Will you sport upon the brink
Of everlasting woe?
On the verge of ruin stop,
Now the friendly warning take,
Stay your footsteps or you'll drop
Into the burning lake.
The last hymn does not appear in the present-day Primitive Methodist hymnal. Needless to say, I have long ceased to use the hymn. It was too horrible for my humanitarian spirit. I might say that at my first service I was not quite sure that I held the book the right way up, as I was not quite certain of the figures. I had, however, committed the hymns to memory correctly, and also the lesson, and I made no mistakes. In those days we used to give out the hymns two lines at a time, as very few people could read, and they could possibly remember the two lines.
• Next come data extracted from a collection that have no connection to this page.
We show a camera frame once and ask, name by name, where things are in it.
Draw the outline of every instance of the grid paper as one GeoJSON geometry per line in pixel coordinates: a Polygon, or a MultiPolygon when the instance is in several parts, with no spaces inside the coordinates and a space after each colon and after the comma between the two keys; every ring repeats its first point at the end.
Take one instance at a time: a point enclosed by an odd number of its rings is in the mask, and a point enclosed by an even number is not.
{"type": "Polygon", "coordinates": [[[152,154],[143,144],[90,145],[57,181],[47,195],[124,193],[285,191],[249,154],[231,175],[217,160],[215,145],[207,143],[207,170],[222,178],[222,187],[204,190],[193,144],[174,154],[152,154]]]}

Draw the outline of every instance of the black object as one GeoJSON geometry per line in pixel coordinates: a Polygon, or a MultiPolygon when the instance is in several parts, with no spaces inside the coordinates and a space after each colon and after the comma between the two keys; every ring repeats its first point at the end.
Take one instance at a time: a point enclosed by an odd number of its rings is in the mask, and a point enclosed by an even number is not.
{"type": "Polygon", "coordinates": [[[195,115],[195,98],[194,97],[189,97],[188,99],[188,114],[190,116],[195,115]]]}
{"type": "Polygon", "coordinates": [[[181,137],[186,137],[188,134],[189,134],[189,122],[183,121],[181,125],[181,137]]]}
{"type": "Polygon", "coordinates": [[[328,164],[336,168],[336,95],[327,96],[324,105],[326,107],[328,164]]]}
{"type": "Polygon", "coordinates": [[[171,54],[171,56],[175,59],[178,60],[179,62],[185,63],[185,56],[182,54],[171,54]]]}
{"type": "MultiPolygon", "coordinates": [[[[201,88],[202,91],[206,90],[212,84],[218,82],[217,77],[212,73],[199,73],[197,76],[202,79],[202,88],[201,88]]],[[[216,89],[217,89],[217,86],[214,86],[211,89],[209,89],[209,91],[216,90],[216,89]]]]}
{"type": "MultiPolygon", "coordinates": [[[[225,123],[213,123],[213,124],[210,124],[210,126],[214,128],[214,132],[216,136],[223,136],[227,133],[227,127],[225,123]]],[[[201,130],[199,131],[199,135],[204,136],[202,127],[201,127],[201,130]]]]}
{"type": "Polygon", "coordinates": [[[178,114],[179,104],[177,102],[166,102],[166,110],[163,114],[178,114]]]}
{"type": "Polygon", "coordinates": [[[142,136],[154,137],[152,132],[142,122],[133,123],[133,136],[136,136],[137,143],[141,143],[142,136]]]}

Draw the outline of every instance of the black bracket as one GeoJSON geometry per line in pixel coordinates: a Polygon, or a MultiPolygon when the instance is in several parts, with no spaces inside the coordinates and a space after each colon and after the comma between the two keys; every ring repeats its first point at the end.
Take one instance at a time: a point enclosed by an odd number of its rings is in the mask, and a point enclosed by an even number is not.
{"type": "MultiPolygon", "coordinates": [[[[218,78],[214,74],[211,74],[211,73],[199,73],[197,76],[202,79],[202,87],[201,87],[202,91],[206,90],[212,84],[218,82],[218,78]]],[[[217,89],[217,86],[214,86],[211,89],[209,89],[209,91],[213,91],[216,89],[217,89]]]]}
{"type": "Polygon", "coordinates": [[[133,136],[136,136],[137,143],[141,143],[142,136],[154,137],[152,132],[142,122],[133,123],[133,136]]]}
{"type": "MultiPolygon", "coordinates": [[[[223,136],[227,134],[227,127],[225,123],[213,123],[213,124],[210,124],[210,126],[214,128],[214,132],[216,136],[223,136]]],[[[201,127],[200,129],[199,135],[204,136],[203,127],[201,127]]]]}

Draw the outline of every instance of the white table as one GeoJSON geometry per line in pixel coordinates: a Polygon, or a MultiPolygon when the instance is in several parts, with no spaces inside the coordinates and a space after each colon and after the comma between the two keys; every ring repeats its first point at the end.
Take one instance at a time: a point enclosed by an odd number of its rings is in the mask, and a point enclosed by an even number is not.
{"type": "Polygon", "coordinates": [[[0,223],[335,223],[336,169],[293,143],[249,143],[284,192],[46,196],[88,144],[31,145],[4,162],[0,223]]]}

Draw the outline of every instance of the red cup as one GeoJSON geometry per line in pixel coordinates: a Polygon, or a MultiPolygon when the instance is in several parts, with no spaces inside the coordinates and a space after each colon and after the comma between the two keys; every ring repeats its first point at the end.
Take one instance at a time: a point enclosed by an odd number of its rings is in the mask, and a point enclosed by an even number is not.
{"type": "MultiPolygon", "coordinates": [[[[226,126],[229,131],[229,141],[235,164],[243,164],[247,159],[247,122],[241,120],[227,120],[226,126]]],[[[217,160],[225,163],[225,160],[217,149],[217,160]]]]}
There was no musical instrument in many of the small village chapels at that time. My wife went with me to my first appointment and listened. My first text was taken from the first chapter of John: "Behold the Lamb of God which taketh away the sin of the world." I would not like to say the sermon was a very intellectual one. It was, however, well thought out as far as my limited knowledge would allow me to do so, and in preparing it I had the assistance of my wife. We had spent nights in thinking it out, and it certainly was orthodox in the extreme. I made rapid progress with my education under the tutorship of my wife, who would sit up very late at night to teach me. She would sit on one side of the fireplace and I on the other. I would spell out the words and she would tell me their pronunciation.
By the time the next plan came out I could just manage to read my lesson and hymns, but not until I had gone through them many times with my wife and had mistakes rectified.